Snake venom is highly modified saliva containing zootoxins which facilitates the immobilization and digestion of prey, and defends against threats. It is injected by unique fangs after a bite, and some species are also able to spit.

The glands that secrete the zootoxins are a modification of the parotid salivary gland found in other vertebrates, and are usually situated on each side of the head, below and behind the eye, and encapsulated in a muscular sheath. The glands have large alveoli in which the synthesized venom is stored before being conveyed by a duct to the base of channeled or tubular fangs through which it is ejected.

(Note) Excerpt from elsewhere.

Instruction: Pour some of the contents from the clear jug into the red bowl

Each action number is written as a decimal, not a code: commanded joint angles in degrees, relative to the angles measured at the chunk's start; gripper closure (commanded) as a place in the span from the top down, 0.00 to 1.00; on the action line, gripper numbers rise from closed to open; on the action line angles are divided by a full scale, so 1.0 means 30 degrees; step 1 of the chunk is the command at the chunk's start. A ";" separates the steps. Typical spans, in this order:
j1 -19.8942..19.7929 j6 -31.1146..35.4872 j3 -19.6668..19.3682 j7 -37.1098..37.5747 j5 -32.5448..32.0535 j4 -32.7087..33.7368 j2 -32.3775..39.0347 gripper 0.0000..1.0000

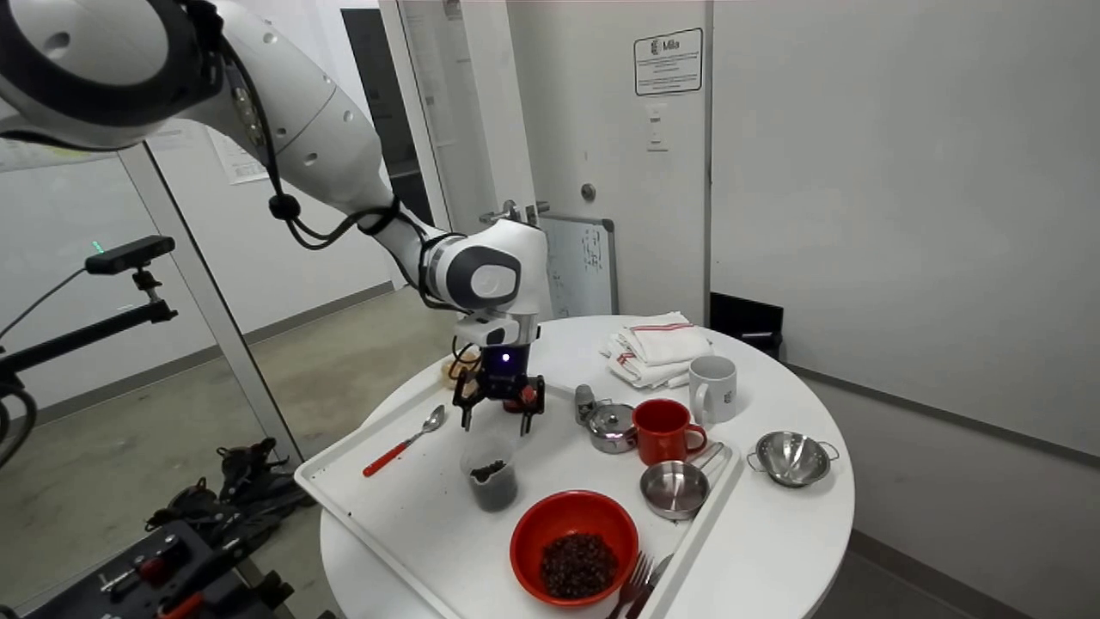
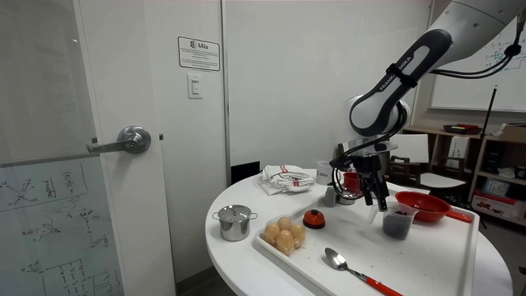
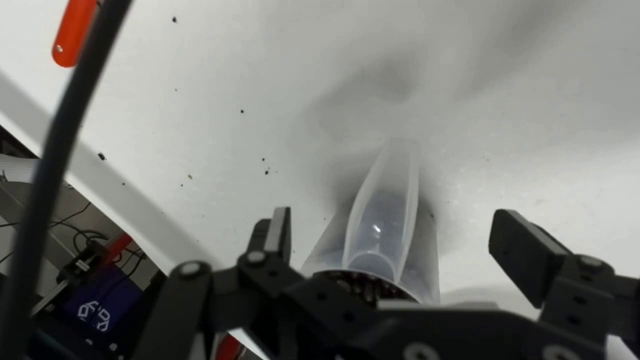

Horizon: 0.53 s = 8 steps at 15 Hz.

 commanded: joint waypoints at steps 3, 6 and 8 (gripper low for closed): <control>-0.0150 0.0640 -0.0581 0.0357 -0.0070 -0.2603 -0.3613 1.00; -0.0061 0.0269 -0.0888 0.0813 -0.0541 -0.3198 -0.5036 1.00; -0.0428 0.0096 -0.0577 0.0340 -0.0367 -0.2230 -0.4111 1.00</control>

Venoms contain more than 20 different compounds, mostly proteins and polypeptides. A complex mixture of proteins, enzymes, and various other substances with toxic and lethal properties serves to immobilize the prey animal, enzymes play an important role in the digestion of prey, and various other substances are responsible for important but non-lethal biological effects. Some of the proteins in snake venom have very specific effects on various biological functions including blood coagulation, blood pressure regulation, and transmission of the nervous or muscular impulse, and have been developed for use as pharmacological or diagnostic tools, and even useful drugs.

Charles Lucien Bonaparte, the son of Lucien Bonaparte, younger brother of Napoleon Bonaparte, was the first to establish the proteinaceous nature of snake venom in 1843.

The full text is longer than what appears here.